What is needed
Each line below should be written out exactly, with none skipped.

··· Provided entries ···

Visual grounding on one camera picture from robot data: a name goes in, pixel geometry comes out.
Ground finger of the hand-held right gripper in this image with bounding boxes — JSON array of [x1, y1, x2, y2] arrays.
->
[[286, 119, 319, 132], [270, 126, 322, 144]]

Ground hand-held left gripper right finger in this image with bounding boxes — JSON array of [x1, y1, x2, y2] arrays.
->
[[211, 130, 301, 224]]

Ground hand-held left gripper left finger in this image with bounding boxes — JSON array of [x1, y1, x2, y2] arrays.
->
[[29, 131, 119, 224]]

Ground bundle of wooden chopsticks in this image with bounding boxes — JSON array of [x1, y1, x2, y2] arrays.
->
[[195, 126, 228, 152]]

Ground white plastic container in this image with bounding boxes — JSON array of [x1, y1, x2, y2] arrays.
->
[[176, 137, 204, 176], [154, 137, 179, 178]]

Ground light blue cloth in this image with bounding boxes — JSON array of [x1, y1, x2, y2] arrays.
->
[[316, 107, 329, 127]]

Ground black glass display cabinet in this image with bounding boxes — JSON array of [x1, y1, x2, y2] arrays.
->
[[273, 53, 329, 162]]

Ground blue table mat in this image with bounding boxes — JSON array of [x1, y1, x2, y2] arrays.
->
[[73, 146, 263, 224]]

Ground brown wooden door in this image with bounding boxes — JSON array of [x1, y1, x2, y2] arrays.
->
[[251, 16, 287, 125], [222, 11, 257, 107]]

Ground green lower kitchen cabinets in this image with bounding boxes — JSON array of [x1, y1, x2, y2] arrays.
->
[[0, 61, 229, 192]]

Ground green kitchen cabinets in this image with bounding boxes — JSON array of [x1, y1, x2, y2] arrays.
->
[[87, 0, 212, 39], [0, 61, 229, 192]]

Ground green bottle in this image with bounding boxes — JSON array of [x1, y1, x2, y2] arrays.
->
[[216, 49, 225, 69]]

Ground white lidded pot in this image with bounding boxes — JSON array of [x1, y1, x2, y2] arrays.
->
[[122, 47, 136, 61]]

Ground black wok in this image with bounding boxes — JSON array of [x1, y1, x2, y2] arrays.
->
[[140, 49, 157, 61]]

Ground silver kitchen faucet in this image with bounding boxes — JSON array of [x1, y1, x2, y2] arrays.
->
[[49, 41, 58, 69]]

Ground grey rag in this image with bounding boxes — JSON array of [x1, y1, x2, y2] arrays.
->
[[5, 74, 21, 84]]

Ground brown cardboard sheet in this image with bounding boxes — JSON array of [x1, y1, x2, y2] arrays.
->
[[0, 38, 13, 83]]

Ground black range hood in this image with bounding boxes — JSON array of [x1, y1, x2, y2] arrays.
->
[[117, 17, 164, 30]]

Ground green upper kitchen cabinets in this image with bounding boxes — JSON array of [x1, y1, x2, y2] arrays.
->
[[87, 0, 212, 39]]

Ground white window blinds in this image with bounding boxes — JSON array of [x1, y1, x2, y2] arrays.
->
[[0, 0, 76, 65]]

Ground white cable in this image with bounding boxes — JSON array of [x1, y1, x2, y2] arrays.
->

···

Exercise result
Visual grounding on one camera picture from robot data: a name goes in, pixel geometry comes out.
Ground finger of the hand-held right gripper in this image with bounding boxes — JSON array of [x1, y1, x2, y2] arrays.
->
[[286, 119, 319, 132], [270, 126, 322, 144]]

Ground hand-held left gripper right finger in this image with bounding boxes — JSON array of [x1, y1, x2, y2] arrays.
->
[[211, 130, 301, 224]]

Ground hand-held left gripper left finger in this image with bounding boxes — JSON array of [x1, y1, x2, y2] arrays.
->
[[29, 131, 119, 224]]

Ground bundle of wooden chopsticks in this image with bounding boxes — JSON array of [x1, y1, x2, y2] arrays.
->
[[195, 126, 228, 152]]

Ground white plastic container in this image with bounding boxes — JSON array of [x1, y1, x2, y2] arrays.
->
[[176, 137, 204, 176], [154, 137, 179, 178]]

Ground light blue cloth in this image with bounding boxes — JSON array of [x1, y1, x2, y2] arrays.
->
[[316, 107, 329, 127]]

Ground black glass display cabinet in this image with bounding boxes — JSON array of [x1, y1, x2, y2] arrays.
->
[[273, 53, 329, 162]]

Ground blue table mat in this image with bounding boxes — JSON array of [x1, y1, x2, y2] arrays.
->
[[73, 146, 263, 224]]

Ground brown wooden door in this image with bounding boxes — JSON array of [x1, y1, x2, y2] arrays.
->
[[251, 16, 287, 125], [222, 11, 257, 107]]

Ground green lower kitchen cabinets in this image with bounding boxes — JSON array of [x1, y1, x2, y2] arrays.
->
[[0, 61, 229, 192]]

Ground green kitchen cabinets in this image with bounding boxes — JSON array of [x1, y1, x2, y2] arrays.
->
[[87, 0, 212, 39], [0, 61, 229, 192]]

Ground green bottle in this image with bounding boxes — JSON array of [x1, y1, x2, y2] arrays.
->
[[216, 49, 225, 69]]

Ground white lidded pot in this image with bounding boxes — JSON array of [x1, y1, x2, y2] arrays.
->
[[122, 47, 136, 61]]

Ground black wok in this image with bounding boxes — JSON array of [x1, y1, x2, y2] arrays.
->
[[140, 49, 157, 61]]

Ground silver kitchen faucet in this image with bounding boxes — JSON array of [x1, y1, x2, y2] arrays.
->
[[49, 41, 58, 69]]

Ground grey rag in this image with bounding boxes — JSON array of [x1, y1, x2, y2] arrays.
->
[[5, 74, 21, 84]]

Ground brown cardboard sheet in this image with bounding boxes — JSON array of [x1, y1, x2, y2] arrays.
->
[[0, 38, 13, 83]]

Ground black range hood in this image with bounding boxes — JSON array of [x1, y1, x2, y2] arrays.
->
[[117, 17, 164, 30]]

Ground green upper kitchen cabinets in this image with bounding boxes — JSON array of [x1, y1, x2, y2] arrays.
->
[[87, 0, 212, 39]]

Ground white window blinds in this image with bounding boxes — JSON array of [x1, y1, x2, y2] arrays.
->
[[0, 0, 76, 65]]

Ground white cable in this image with bounding boxes — JSON array of [x1, y1, x2, y2] arrays.
->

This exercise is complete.